One of the most frustrating things about this sport is the painful climb that most of us need to embark on when building our wushu endurance for a competition. The words “full set” become synonymous with “burning lungs” and “extreme pain”. Just the thought of it is probably making you cringe.
I recently got an email from Candice in South Africa who shared a similar frustration and I thought it might be a good idea to share some possible adjustments you can make to your training to help you build up that much-coveted full-form endurance.
At first I felt a little hypocritical writing an article about endurance considering how poor mine is right now. (If you have seen me training recently you would find my lack of stamina almost comical.) But in the past I’ve worked quite a bit on my endurance so this is coming from a place of experience, more than current ability. 🙂
But think about it. Imagine building your stamina up to the point where a full set is done without a moment’s hesitation. Or what if, after you finish your full set, you could hold a conversation with your coach without bending over, hands on knees, trying not to hyperventilate (like that photo at the top of this page). Wouldn’t that be amazing?
Of course, building up your stamina isn’t easy. But hopefully with the tweaks I’m going to share, you’ll at least have a game plan to get there sooner than later, and with a little bit less frustration and angst.
(For you young kids out there who don’t know what I’m talking about, you can come back to this article in 10 years when you hit your mid 20’s. Suddenly this will all make sense to you. 😉 )
What is Endurance, Anyway?
Beyond being a mysterious thing that lets you get through wushu sessions and full forms with less discomfort, what exactly is endurance anyway?
It is defined as an ability to remain active for a long period of time or to maintain physical (and mental) effort over time. And that makes sense, but it isn’t very specific.
What is happening on the inside of your body when you are building endurance and what contributes to increasing your endurance and stamina? If we can narrow that down we’ll have a better idea of how to build it more effectively.
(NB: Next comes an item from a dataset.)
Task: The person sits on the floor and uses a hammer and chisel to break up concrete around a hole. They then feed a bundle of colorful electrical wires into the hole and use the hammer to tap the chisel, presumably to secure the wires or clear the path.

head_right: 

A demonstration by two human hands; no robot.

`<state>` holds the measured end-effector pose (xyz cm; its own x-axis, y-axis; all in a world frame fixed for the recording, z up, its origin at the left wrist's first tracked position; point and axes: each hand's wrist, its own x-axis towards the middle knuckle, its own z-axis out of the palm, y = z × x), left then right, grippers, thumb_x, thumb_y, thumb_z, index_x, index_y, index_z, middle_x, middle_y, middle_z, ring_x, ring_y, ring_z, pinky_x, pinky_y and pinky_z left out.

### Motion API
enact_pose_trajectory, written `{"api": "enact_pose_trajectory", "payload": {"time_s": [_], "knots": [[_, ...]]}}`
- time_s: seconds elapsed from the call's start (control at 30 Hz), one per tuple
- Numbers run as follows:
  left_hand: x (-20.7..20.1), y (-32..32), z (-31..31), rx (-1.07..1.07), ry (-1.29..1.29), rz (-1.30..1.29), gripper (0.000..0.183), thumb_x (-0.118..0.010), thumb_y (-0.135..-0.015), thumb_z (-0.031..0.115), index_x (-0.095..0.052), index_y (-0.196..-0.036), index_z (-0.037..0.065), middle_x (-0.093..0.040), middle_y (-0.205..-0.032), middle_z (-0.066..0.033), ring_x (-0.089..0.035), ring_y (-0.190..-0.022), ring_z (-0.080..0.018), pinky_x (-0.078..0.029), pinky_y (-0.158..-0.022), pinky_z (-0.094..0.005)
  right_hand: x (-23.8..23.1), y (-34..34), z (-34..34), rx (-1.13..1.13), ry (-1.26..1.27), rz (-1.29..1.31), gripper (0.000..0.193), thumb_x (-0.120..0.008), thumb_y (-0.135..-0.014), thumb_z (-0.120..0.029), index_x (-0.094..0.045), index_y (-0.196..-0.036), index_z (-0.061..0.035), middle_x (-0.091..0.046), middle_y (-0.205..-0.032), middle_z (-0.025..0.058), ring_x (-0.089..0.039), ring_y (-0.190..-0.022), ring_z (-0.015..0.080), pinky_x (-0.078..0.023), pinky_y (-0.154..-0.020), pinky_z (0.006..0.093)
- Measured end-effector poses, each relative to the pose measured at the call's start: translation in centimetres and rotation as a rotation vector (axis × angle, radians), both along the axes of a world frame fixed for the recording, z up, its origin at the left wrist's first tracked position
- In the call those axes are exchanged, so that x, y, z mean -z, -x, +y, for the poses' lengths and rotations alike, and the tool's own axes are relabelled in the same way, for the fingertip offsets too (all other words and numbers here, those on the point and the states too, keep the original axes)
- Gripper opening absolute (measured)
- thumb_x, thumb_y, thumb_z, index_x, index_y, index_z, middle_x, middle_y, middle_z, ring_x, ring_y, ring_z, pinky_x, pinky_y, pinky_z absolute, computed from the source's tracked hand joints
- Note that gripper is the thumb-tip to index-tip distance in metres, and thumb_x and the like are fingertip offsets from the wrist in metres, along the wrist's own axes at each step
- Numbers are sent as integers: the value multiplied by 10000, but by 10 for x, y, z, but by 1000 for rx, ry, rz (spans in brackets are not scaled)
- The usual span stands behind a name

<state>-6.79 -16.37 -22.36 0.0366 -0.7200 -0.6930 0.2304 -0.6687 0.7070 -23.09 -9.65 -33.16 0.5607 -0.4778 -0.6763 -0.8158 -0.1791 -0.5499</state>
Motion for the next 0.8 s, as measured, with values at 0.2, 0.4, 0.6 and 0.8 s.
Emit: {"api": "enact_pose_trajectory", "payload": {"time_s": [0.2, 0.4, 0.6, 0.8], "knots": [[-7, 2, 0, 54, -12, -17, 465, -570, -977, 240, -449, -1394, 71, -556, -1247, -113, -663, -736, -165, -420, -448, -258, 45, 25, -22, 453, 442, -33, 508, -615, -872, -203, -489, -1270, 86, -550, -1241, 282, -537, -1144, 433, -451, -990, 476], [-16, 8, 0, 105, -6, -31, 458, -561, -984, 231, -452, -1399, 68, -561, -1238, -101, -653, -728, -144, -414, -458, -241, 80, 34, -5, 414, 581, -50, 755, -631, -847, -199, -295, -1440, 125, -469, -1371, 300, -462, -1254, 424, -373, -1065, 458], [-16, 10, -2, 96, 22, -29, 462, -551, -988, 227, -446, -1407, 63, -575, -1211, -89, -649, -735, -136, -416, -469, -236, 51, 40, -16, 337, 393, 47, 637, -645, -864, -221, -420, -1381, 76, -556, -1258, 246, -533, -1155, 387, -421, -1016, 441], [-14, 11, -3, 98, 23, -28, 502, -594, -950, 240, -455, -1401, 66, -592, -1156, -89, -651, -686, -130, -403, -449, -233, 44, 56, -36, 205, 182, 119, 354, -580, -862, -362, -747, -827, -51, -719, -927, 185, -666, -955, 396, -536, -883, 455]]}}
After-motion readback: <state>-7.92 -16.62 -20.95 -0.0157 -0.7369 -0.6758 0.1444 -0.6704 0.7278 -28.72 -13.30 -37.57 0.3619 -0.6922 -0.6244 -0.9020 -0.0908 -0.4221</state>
According to the Journal of Applied Physiology, endurance is related to three areas of metabolism and muscle adaptation:
- “A slower utilization of muscle glycogen and blood glucose” = Plain English: Your muscles use your available energy more slowly.
- “A greater reliance on fat oxidation” = Plain English: Your body burns fuel more efficiently.
- “Less lactate production during exercise” = Plain English: Your body is good at quickly recycling lactate (an exercise byproduct) back into energy (ATP).
ATP: Your Biochemical Source of Energy
I just mentioned ATP, but what is that anyway? It stands for Adenosine Triphosphate and it is the biochemical way your body stores energy.
“Ooh! Energy! I need that!”, you might be saying. “Where can I get more ATP?”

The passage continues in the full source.